I bought a pork butt on Thursday (a week ago). The temperature was not conducive to smoking (30 and 20MPH wind). I decided to hold off for a few days. Well things worse. Today the temp is -6 and wind chill is about -35. I just love SD. I vacuum sealed the butt, the corners have a little air pocket. The weather will break early next week 40's. Our refrigerator temp is 38-40.

Will I be safe for a few more days or should I freeze the butt? I could start the smoking today or tonight but I am not sure how long the process will take not that I am going anywhere. I do wrap a blanket around the box.

I will provide pictures when I smoke this time.

John
Bradley 6 Rack BDS with cold smoke attachment, Maverick remote dual temp(2), Thermapen and,  Auber Dual Probe PID, 1300 Watt Mod, Weber Genesis E310

"I keep cutting it off and cutting it off and it is still too short"

GusRobin

How much does the butt weigh? I have had 8 lb butts at 225* take anywhere from 16-20hrs.
"It ain't worth missing someone from your past- there is a reason they didn't make it to your future."

"Life is tough, it is even tougher when you are stupid"

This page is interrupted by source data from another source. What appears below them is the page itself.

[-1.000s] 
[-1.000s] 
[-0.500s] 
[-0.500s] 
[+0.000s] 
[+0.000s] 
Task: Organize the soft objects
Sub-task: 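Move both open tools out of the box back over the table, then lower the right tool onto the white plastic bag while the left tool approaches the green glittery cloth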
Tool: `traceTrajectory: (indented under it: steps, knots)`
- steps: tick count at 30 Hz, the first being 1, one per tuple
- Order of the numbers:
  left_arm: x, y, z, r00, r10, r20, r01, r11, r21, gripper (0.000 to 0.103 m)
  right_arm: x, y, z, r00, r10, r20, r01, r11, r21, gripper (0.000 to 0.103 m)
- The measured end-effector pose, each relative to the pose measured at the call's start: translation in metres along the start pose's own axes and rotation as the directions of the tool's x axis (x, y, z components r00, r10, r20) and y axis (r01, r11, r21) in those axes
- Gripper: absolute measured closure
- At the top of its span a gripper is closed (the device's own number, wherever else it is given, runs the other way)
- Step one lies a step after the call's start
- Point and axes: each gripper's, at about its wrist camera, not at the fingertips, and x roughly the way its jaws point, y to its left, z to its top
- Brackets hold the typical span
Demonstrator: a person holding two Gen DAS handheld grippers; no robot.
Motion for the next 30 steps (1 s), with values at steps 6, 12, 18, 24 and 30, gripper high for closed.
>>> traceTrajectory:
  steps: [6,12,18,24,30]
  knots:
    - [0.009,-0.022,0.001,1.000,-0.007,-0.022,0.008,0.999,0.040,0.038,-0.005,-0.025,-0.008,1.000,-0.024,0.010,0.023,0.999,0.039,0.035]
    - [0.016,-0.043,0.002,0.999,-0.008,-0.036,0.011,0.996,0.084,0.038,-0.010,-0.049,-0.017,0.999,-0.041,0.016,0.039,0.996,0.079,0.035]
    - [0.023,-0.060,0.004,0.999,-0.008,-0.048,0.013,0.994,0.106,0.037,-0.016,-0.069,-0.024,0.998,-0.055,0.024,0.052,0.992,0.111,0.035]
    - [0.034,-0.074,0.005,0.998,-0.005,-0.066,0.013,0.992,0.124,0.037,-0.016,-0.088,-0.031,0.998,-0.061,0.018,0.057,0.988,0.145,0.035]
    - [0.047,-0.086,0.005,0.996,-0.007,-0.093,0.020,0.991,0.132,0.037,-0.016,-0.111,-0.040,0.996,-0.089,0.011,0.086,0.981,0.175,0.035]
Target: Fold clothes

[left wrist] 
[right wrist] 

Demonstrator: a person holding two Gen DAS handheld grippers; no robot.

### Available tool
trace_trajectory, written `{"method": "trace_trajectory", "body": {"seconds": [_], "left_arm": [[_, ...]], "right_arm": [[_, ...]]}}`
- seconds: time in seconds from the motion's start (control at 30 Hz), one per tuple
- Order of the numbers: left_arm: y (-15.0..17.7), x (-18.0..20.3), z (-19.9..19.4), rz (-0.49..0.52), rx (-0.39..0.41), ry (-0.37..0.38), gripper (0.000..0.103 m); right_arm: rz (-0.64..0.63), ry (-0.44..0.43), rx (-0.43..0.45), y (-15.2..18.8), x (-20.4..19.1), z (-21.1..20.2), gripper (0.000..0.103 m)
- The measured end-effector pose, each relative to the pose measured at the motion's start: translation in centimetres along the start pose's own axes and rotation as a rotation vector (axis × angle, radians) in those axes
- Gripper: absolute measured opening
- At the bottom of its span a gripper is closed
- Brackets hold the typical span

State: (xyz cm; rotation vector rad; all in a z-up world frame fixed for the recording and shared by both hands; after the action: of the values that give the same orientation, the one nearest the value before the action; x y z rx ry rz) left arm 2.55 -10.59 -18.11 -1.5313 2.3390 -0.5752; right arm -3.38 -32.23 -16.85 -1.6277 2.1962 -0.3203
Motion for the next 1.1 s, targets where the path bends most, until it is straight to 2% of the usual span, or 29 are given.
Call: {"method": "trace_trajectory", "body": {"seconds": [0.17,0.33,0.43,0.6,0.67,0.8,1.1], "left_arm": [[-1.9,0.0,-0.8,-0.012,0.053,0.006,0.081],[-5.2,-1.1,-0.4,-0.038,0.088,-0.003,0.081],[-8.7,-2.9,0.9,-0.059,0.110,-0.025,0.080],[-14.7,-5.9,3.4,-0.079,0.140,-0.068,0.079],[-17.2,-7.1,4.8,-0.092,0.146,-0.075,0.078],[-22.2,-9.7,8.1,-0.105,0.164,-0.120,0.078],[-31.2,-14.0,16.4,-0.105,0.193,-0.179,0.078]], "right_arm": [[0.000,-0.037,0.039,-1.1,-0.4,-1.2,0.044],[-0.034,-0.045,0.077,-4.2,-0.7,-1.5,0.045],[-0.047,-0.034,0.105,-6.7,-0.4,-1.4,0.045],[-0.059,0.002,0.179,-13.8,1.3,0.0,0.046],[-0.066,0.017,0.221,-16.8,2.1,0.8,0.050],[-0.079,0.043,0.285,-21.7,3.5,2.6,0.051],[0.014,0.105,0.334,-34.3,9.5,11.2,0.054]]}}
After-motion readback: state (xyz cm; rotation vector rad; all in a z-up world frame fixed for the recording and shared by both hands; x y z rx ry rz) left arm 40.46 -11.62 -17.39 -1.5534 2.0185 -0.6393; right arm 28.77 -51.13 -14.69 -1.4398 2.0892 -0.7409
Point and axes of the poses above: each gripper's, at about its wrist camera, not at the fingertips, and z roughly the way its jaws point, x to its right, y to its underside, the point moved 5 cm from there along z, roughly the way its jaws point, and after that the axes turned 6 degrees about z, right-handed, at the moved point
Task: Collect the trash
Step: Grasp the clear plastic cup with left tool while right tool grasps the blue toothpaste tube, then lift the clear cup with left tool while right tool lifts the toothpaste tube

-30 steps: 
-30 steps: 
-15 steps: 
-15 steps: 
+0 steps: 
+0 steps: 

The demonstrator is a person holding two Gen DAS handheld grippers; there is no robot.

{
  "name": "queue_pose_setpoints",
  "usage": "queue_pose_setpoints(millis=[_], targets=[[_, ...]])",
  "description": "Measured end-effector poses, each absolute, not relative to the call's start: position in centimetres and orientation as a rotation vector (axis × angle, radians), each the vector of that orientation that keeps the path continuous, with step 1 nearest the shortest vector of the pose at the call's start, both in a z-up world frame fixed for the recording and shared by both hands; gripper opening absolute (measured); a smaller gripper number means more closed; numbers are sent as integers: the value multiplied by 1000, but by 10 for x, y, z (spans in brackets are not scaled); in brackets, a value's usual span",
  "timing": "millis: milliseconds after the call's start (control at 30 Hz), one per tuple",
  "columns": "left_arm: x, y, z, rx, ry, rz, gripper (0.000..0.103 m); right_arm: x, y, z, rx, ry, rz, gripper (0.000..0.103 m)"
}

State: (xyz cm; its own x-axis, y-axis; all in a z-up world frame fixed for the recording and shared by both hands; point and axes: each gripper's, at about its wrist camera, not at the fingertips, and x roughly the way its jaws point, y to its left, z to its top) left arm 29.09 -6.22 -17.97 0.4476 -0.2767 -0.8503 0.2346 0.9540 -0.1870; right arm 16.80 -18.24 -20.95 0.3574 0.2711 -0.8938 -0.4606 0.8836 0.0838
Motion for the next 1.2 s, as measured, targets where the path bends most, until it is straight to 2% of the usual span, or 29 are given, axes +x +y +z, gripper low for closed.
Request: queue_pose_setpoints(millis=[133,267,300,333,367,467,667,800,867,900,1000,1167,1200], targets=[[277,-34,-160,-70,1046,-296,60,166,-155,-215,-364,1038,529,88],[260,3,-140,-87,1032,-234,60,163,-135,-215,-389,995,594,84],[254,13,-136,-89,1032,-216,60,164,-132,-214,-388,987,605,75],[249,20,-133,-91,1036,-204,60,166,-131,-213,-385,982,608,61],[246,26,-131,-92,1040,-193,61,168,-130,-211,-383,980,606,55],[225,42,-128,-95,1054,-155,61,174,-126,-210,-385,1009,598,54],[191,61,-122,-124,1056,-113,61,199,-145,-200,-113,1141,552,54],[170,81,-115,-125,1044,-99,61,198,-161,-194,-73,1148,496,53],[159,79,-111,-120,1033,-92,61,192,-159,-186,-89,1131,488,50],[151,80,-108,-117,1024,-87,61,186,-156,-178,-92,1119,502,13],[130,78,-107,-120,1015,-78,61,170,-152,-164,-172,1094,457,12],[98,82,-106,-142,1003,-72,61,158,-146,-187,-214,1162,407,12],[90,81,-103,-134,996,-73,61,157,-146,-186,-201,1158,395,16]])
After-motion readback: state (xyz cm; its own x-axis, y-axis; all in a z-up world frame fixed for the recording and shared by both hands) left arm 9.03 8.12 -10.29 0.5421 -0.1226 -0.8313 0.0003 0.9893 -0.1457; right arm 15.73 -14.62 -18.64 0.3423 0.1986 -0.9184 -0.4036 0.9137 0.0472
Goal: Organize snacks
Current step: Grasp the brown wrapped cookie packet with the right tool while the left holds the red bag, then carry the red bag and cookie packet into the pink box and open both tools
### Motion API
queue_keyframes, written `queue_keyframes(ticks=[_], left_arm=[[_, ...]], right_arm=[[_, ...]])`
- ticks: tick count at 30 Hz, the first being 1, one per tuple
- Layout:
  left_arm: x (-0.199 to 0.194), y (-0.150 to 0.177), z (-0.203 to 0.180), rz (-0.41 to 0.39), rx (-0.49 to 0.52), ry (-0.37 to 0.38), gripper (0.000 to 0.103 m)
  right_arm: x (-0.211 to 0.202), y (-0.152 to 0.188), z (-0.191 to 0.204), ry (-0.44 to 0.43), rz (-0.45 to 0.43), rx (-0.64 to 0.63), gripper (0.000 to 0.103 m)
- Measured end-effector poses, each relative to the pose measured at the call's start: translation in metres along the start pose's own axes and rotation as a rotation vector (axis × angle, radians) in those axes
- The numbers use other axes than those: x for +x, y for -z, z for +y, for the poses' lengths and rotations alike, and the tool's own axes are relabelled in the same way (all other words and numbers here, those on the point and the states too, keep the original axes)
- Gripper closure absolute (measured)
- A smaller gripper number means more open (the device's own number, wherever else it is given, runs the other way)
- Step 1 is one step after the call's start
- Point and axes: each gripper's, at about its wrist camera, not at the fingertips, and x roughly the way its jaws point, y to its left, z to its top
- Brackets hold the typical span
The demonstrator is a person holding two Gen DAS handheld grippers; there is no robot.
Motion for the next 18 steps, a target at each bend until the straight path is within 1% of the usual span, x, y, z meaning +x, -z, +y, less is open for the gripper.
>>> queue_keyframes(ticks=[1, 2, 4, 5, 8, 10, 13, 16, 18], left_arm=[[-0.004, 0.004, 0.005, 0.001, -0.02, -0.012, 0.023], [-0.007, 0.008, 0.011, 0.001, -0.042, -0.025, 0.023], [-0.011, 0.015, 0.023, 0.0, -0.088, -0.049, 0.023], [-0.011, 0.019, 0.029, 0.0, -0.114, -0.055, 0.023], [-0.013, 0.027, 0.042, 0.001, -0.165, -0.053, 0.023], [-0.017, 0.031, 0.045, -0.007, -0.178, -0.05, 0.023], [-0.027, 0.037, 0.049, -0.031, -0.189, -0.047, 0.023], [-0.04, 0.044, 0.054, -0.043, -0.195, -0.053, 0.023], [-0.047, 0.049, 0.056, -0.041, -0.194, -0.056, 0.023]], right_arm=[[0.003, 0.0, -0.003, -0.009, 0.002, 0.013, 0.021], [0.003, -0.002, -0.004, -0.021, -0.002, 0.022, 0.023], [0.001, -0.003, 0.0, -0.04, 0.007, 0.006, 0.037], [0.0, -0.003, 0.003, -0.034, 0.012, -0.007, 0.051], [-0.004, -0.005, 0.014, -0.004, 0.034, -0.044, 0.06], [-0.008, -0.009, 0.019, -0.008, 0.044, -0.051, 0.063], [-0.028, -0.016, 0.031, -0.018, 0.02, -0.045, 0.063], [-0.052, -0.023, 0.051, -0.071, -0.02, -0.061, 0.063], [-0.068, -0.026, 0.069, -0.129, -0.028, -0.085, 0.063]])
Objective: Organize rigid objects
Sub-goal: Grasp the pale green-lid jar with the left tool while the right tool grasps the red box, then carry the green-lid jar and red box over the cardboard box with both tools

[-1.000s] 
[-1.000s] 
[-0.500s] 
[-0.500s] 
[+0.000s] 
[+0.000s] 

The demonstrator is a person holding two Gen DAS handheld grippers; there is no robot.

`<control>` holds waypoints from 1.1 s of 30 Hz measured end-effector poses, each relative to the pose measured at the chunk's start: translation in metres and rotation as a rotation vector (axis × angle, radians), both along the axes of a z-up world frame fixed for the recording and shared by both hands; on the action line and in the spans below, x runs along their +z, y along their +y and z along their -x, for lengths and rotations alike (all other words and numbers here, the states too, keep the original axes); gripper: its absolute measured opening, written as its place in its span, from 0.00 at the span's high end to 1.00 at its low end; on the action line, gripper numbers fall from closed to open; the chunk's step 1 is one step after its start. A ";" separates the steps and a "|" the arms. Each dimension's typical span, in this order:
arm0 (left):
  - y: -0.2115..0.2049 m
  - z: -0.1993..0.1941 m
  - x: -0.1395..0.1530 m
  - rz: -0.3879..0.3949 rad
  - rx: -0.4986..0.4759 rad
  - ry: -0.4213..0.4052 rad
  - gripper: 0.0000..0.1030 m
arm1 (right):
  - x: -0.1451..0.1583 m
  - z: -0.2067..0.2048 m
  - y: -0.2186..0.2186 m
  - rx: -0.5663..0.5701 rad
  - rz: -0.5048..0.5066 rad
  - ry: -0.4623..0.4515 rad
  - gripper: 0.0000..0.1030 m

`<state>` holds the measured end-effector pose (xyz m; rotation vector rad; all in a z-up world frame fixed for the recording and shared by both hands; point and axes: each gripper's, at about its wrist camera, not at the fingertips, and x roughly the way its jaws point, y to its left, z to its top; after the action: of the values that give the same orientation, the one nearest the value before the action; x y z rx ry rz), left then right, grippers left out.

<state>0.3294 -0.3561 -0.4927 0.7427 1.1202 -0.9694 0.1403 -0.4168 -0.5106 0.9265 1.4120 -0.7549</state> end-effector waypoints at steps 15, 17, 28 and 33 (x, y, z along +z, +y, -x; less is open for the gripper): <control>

Don't curse the storm, learn to dance in the rain.

beefmann

 i say freeze it ... or cure it into ham hopefully by then  the weather  will settle down

Habanero Smoker

Go by the use/freeze by date that should be on the label. The last butt I purchased was cryovac, and the use/freeze by date was three weeks from the day that I purchased it.




     I
         don't
                   inhale.
  ::)

JohnM70

Do you know that split second after you press the 'enter key' you wish you had not. Well first of all the "use or freeze by date" is 2/11/2013 obviously I did not look at; also, it is a 5lbs butt. The weather is warming up (for the Midwest), it will be in the 30's by Saturday. I am going to give it a try. I am sure it will be done by Superbowl time. I am going to check SAM's and some local meat markets to see if I can find large butts. The 5 LBS is largest the local market had.

I am going to check the rubs in the forum.

My goal is to be sure my brain is engaged :-[  the next time... more to come.

John
Bradley 6 Rack BDS with cold smoke attachment, Maverick remote dual temp(2), Thermapen and,  Auber Dual Probe PID, 1300 Watt Mod, Weber Genesis E310

"I keep cutting it off and cutting it off and it is still too short"

car54


TedEbear

Quote from: JohnM70 on February 01, 2013, 11:17:50 AM
Do you know that split second after you press the 'enter key' you wish you had not.

There's always the "modify" button to edit your posts.   And if you edit it within the first 60 seconds after you post it there won't even be a mention of that in your edited message.   ;)

Anyhow, if I'm not going to smoke a butt within a day or two after I purchase it I trim the fat cap off, wrap it in freezer paper and stick it in the freezer.  Our local grocery frequently has pork butts on sale for $.99/lb or less and it's hard to pass up a good deal.  I sometimes have two or three in the freezer before my wife starts complaining about running out of room and then I start cooking them.

When I'm eventually ready to cook it I take it out of the freezer, wipe it down with molasses, sprinkle some rub and stick it in the Bradley, still frozen.  After the initial 3-4 hour smoke session is done I insert the meat probe and let it finish cooking.